On 19 October 1952, at the house of Telugu leader Bulusu Sambamurti, in a street off Royapettah High Road leading to the present-day Vidya Mandir School, Gandhian Potti Sriramulu embarked on a fast-unto-death, demanding the creation of a new Andhra state for the Telugu-speaking people, leading to the formation of the state of Andhra Pradesh the following year. The old tile-roofed house was later demolished to make way for a memorial for Potti Sriramulu.

==The street==
Thiru Vi Ka Salai is connected with Anna Salai at the northern end. The northernmost stretch branching off Anna Salai on its eastern side and abutting the Express Estate was formerly known as General Patters Road, running to a length of 0.97 km. From then on, the street was known as the Royapettah High Road. The initial stretch of the Royapettah High Road was in turn known as the Westcott Road for the first 530 meters and the remaining 2 km as the Royapettah High Road. The street also has a flyover that connects the neighbourhoods of Royapettah and Mylapore. The southern end of the street is connected to the Kutchery Road at the Luz Corner Junction. Railway stations that are connected to the main street are the Thirumayilai railway station and the Mundagakanniamman Koil railway station of the Chennai MRTS, both near the southern end of the street. The Royapettah underground station of the Chennai Metro is under construction near the Government Royapettah Hospital at the northern side of the street.

===Traffic junction===
The five-road junction near the northern end of the Royapettah flyover, connecting Avvai Shanmugam Salai and Masilamani Street with the Royapettah High Road stretch of the Thiru Vi Ka Salai is a critical traffic junction on the street. The junction is one of the busiest in South Chennai owing to various factors such as being a bus route and the presence of several commercial establishments, headquarters of political parties, auto-gas filling stations, and a residential area. It is also one of the junctions with five arms, one of which leads to a residential colony.

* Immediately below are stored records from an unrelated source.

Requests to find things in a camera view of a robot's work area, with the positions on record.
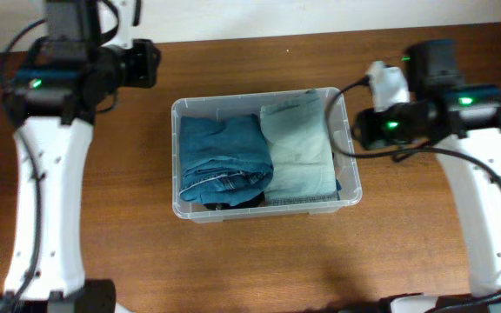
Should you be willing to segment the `blue garment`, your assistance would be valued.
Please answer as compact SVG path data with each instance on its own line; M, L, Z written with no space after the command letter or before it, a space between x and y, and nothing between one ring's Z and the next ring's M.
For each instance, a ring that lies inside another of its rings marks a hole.
M337 200L341 201L340 192L342 190L342 186L341 186L340 182L337 179L336 179L336 187L337 187Z

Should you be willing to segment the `light grey jeans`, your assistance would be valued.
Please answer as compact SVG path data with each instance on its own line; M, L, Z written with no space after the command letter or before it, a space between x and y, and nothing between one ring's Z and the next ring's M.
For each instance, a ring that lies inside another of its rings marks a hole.
M316 90L260 110L273 178L264 191L270 205L329 202L338 199L324 104Z

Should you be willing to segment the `dark blue jeans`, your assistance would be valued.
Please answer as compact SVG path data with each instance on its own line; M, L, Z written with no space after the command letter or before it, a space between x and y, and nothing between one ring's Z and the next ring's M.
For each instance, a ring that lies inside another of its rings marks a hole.
M180 131L180 197L188 203L231 207L262 194L273 164L258 117L184 117Z

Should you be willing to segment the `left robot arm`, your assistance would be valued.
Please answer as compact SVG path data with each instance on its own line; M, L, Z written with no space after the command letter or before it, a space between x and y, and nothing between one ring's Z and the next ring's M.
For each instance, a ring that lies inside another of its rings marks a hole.
M110 279L84 272L80 217L84 165L102 102L123 87L156 84L161 54L131 35L142 4L45 1L48 32L13 77L3 109L17 149L17 225L0 312L122 310Z

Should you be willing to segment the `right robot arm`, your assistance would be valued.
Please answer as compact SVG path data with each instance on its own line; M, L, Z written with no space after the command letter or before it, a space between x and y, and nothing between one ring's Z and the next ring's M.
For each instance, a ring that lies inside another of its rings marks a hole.
M352 132L365 150L391 149L395 160L433 152L451 187L469 260L470 295L403 296L393 312L501 312L501 91L469 84L454 44L407 48L404 66L376 61L364 83L373 107Z

==Major landmarks and memorials==
The city's largest peripheral hospital, the 712-bed Government Royapettah Hospital, is located on the northern part of the street. Other important landmarks on the street include Sathyamurthi Bhavan (the headquarters of the Tamil Nadu Congress Committee), the historic Royapettah Police Station, Provident Fund office, Madras Sanskrit College, Valluvar Statue, and the Luz Anjaneya Temple.

The house where Potti Sriramulu fasted to death now stands as the Potti Sreeramulu Memorial Building, which promotes arts and culture and also houses a Telugu library.

==Development==
Royapettah High Road is one of the major roads that are being developed under the phase I of the Mega Streets Project. In 2016, the Greater Chennai Corporation sent a proposal to the Tamil Nadu government on widening the road and began the work on preparation of land plan schedule.